Jadi dia benar-benar ayah Nadia? Bagaimana mungkin? Umurnya tampak tak terpaut jauh dari kami dan lagi… benda mirip ekor yang ada di tubuhnya itu… apa dia juga… makhluk bernama Asura yang tadi dikatakan Nadia?

“Dia…” Nadia tampak kebingungan menjelaskan, “dia teman Nadia. Dia orang baik.”

Ayah Nadia beringsut menghampiriku. Ia mencengkram tombak yang menancap di bahuku dan menggumamkan pesan yang sama. Aku meringis saat tombak itu dicabut dari bahuku. Ayah Nadia berbaik hati menahan tubuhku agar aku tak jatuh terduduk di atas lubang WC.

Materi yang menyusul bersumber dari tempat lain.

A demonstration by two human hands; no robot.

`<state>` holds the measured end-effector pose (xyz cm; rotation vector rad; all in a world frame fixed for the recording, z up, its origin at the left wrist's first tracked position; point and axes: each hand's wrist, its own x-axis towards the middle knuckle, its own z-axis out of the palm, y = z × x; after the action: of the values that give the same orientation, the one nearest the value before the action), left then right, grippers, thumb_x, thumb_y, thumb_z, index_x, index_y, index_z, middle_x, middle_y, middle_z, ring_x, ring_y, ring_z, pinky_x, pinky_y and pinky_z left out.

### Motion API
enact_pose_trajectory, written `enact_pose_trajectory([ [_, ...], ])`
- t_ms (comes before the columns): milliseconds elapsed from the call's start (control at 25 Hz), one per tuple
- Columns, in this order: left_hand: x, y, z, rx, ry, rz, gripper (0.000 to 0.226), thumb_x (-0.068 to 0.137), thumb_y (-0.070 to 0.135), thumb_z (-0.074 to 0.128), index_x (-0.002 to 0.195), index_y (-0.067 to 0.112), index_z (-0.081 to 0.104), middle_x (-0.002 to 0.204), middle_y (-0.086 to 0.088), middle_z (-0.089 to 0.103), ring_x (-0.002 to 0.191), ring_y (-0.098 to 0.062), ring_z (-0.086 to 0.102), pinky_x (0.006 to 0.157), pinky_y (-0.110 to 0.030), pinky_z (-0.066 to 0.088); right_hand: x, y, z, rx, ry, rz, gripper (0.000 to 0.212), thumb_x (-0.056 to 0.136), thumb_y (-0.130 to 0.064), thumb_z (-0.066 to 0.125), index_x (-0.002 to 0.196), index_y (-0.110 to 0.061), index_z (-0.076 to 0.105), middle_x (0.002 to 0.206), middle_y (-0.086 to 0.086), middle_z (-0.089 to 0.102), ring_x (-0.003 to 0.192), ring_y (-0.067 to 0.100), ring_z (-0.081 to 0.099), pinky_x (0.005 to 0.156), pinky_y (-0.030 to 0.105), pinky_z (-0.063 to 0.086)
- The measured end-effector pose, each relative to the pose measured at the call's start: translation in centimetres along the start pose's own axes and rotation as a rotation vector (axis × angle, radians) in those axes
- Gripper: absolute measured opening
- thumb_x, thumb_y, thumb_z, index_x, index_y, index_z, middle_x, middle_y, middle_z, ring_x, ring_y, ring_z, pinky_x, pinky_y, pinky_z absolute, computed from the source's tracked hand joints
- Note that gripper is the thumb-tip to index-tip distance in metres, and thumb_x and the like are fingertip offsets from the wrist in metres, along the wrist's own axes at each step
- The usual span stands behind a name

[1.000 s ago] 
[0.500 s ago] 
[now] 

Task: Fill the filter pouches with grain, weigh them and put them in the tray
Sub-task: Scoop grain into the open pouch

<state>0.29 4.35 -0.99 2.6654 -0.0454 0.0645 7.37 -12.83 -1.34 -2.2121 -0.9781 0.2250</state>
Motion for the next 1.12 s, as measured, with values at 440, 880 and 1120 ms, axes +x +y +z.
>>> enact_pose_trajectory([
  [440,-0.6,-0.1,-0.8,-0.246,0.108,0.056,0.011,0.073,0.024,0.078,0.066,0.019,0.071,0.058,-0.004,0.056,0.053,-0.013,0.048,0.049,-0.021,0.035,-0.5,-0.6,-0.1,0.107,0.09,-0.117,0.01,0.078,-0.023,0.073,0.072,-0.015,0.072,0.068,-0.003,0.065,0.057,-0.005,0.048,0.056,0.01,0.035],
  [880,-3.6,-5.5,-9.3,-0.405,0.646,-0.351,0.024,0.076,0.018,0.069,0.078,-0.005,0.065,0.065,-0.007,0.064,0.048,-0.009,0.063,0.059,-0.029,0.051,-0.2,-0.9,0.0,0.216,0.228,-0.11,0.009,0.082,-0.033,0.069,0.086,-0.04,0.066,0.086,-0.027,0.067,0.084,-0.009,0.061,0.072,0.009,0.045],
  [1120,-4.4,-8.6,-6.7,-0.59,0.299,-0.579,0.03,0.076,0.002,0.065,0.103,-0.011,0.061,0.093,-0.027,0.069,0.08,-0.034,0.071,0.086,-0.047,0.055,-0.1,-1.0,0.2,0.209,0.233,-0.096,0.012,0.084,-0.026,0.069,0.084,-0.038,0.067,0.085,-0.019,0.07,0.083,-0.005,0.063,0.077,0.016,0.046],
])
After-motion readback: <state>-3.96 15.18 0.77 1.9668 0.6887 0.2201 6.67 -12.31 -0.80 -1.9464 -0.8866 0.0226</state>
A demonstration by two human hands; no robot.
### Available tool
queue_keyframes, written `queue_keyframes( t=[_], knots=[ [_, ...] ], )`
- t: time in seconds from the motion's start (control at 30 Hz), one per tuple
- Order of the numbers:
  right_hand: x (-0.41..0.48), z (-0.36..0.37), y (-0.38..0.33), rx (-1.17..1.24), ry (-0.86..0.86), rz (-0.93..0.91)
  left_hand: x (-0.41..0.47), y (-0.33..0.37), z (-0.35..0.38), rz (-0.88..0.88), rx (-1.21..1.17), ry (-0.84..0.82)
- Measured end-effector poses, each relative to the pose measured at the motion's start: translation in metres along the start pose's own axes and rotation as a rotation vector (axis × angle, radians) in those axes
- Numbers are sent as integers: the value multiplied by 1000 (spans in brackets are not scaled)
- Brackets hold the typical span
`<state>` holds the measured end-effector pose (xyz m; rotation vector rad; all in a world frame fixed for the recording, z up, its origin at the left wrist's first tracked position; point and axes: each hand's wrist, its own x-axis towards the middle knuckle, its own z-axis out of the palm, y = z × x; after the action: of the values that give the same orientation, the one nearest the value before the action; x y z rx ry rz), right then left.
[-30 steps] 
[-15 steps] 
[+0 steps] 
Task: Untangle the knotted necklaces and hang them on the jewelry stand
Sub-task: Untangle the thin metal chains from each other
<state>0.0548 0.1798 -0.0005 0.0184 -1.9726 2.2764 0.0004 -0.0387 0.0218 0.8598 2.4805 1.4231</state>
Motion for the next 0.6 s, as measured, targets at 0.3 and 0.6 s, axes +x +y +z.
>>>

Secara bergantian, ayah Nadia membawa aku dan Nadia keluar toilet. Ia meletakkan kami berdua di belakang sekolah. Kurasa ia berpendapat, apa yang ada di depan sekolah tak seharusnya kami lihat karena ada genangan darah di lapangan sekolah tadi. Aku cukup bijak untuk tidak mau tahu dari mana darah itu berasal.

Ayah Nadia berlutut di depan anaknya, merobek sebagian kemeja putihnya. Dengan sobekan itu, ia membalut bahu Nadia, menghentikan perdarahannya. Dengan cara yang sama, ia menghentikan perdarahanku.

Setelah itu, ekor yang tumbuh dari punggung ayah Nadia tiba-tiba putus semua. Ekor itu menggelepar-gelepar sebelum akhirnya mencair, hanya menyisakan cairan merah mirip darah di tanah. Apa yang terjadi?

Mataku bertatapan dengan mata ayah Nadia.

“Sekarang kamu percaya kalau aku punya ayah kan?” Nadia bertanya di sebelahku. Aku mengangguk polos seperti anak TK.

“Om ini… dan orang tadi… sebenarnya apa?” Pertanyaan itu meluncur keluar dari mulutku.

Wajah itu tak lagi lembut. Ia menunduk ke arahku dan aku bisa merasakan hawa membunuh yang mengerikan dari dirinya.

“Kami dijuluki banyak nama, tapi aku lebih suka menyebut ras kami sebagai Asura. Sebagian dari kami adalah predator bagi kalian, tapi jangan khawatir, aku tidak begitu,” jelasnya tenang. “Dan kamu lihat sendiri, penuaanku yang berhenti membuatku tak bisa menunjukkan diri di depan orang banyak. Aku tidak mau putriku difitnah macam-macam.”

Aku hanya bisa membeku saat tangan dingin itu mengangkat daguku. Ia menyeringai mengancam. “Aku rasa kamu mau menjaga rahasia ini, kan, Ika?” Dia tahu namaku!

Aku mengangguk patuh. Saat itulah aku tahu, kehidupanku tidak akan sama lagi.